En écoutant la radio, je suis tombé par hasard sur un débat très intéressant qui abordait l’ensemble de la chaîne de fabrication des véhicules avec l’intégration de composants « intelligents » externes. La question abordée lors de ce débat était la suivante : peut-on mettre en cause le fournisseur de l’équipement qui intègre le software pour le piloter ou est-ce l’usage qui en est fait qui engage le client ?

La thèse défendue par l’équipementier est simple :   nous avons fourni un matériel qui comporte un logiciel de pilotage avec plusieurs centaines, voire des milliers de paramètres. Lorsque le client  intègre cet ensemble, il doit configurer les paramètres dans le respect des contraintes réglementaires d’utilisation. Pour illustrer son propos, la personne interviewée prend alors l’exemple de l’emploi détourné d’une perceuse comme arme.

Le point semble assez clair et la réponse évidente. Mais arrêtons-nous quelques minutes sur ces éléments. Les questions qui viennent à l’esprit sont :

  •  Quelle part de composants hardware et software spécifiques et dédiés contient une solution ?
    Du coup la généricité embarquée est-elle engageante pour le fournisseur au regard des mauvaises utilisations volontaires ou pas ?
  •  La chaîne de fabrication de ce logiciel est-elle adaptée et sécurisée pour assurer une utilisation stricte dans un cadre prévu ?  
    Ainsi, le partage d’investissements au sein d’une marque voire de plusieurs, qui conduit à des pans entiers de composants communs software, ne peut-il être le point de départ d’une épidémie logicielle…. ?
  •  La complexité des systèmes et leur mise en œuvre  n’engendrent-ils pas un risque de non-maîtrise du produit ou du service final avec des failles exploitables ?
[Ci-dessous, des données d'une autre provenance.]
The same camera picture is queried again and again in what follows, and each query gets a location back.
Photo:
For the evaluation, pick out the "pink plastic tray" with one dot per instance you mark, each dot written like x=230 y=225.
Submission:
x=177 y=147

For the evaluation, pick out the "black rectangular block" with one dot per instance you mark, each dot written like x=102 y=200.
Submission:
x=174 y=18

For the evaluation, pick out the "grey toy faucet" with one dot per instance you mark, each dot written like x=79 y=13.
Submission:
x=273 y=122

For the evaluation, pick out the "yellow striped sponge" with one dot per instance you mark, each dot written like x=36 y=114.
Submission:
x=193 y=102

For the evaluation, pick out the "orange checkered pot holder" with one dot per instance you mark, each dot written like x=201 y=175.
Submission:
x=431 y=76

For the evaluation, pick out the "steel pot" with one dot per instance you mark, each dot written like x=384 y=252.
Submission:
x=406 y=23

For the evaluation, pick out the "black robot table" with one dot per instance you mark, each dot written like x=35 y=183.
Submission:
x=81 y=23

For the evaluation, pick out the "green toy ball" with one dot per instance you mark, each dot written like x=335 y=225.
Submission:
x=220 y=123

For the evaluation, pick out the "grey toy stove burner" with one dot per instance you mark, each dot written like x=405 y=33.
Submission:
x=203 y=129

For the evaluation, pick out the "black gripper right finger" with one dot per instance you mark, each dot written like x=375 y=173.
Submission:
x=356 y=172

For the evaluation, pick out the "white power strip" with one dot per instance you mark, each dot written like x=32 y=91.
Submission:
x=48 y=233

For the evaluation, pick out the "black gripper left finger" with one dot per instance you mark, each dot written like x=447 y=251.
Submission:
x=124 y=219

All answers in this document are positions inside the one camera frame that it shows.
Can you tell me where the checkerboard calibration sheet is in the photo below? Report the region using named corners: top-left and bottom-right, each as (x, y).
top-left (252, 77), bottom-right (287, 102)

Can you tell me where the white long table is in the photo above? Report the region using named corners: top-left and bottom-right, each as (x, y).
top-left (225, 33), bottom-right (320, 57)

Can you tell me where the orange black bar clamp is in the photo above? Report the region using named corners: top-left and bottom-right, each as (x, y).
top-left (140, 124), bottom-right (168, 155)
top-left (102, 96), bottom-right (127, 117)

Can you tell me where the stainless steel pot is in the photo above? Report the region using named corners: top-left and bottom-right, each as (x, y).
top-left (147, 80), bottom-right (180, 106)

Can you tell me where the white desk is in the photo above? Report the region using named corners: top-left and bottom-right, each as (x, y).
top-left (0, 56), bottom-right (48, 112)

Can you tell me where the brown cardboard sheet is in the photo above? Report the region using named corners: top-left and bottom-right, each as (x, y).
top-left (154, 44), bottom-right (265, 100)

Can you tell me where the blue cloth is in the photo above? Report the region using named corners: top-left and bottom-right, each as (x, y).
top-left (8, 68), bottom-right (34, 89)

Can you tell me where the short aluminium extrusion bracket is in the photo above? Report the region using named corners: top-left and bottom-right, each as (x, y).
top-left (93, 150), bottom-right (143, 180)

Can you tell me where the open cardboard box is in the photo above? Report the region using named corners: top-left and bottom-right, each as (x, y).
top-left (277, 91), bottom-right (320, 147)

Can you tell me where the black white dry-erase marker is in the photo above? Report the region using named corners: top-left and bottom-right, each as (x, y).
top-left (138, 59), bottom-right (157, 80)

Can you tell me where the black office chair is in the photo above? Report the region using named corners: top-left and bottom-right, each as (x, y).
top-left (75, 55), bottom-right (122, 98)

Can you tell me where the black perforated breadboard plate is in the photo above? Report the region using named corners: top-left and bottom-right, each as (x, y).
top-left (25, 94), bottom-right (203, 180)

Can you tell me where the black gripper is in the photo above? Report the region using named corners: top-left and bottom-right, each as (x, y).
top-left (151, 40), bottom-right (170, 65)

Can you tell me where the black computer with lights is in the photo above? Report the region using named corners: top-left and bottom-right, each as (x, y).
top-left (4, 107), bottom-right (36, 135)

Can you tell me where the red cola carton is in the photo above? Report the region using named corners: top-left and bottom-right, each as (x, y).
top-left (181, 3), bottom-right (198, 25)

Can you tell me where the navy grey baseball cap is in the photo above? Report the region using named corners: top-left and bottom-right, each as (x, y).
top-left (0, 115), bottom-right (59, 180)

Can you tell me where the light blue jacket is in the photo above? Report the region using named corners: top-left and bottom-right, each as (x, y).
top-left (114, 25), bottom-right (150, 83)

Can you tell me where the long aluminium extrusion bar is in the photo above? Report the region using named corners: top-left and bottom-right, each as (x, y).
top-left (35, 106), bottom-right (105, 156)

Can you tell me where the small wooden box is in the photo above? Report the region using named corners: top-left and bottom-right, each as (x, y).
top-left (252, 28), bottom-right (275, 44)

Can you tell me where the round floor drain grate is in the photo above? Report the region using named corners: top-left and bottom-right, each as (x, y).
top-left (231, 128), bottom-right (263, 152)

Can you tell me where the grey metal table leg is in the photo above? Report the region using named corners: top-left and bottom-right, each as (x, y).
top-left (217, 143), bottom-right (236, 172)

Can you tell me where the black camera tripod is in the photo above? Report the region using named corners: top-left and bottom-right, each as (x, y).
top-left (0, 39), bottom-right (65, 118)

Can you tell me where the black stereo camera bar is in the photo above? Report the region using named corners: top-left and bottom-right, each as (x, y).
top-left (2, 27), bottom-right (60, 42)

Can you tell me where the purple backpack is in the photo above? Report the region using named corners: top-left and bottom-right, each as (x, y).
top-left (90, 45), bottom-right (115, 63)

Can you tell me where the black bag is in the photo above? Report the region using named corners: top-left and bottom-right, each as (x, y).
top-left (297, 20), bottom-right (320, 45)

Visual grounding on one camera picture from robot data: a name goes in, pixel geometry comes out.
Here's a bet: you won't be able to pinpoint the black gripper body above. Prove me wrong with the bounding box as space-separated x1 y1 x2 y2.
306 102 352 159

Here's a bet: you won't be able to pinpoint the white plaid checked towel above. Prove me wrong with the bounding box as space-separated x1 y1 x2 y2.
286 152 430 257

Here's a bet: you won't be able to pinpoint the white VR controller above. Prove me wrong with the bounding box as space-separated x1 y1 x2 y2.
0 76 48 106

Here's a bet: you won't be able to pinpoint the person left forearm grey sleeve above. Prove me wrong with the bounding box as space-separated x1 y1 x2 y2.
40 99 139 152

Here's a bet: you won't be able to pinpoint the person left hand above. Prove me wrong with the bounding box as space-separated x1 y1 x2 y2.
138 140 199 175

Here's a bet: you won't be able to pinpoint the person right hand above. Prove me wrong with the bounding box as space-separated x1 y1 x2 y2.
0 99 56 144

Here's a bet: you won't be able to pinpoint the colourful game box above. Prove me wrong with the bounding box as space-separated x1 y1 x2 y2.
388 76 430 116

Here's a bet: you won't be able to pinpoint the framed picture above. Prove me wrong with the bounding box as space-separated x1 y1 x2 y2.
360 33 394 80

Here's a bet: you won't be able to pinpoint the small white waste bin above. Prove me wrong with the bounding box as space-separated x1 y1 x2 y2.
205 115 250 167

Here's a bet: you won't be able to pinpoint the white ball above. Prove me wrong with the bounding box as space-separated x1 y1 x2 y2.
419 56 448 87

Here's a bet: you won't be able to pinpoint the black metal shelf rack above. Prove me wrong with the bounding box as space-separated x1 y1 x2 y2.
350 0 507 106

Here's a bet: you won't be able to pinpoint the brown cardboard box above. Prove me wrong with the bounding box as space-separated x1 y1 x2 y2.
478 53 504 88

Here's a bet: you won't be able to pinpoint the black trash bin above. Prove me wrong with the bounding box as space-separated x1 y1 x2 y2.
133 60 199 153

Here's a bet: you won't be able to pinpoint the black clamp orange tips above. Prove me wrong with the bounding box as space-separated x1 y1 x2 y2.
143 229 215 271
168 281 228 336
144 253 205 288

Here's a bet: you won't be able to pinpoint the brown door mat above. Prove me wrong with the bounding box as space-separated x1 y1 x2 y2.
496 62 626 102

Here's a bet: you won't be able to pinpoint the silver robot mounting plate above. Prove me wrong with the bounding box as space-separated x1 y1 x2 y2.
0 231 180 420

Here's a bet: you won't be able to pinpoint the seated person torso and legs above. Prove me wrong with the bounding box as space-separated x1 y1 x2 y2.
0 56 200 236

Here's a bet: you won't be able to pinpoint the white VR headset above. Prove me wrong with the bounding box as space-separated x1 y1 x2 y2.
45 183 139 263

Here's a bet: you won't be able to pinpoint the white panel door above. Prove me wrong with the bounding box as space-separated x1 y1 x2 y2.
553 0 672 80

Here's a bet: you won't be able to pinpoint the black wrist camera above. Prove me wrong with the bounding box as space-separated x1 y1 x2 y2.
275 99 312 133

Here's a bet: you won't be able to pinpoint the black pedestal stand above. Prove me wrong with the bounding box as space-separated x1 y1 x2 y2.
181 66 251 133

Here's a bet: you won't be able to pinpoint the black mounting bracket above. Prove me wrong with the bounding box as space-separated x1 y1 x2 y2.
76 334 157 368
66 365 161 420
Les réponses à ces questions sont loin d’être simples ! Elles nécessitent de (re)penser la manière dont l’intelligence, que nous mettons dans les objets physiques, pour une utilisation courante peut être utilisée.

J’insiste sur la notion d’utilisation courante. En effet,  c’est dans ce contexte, et non dans les programmes très encadrés et très sensibles, que l’attention doit être renforcée car la criticité et l’impact d’un composant logiciel sont moins analysés.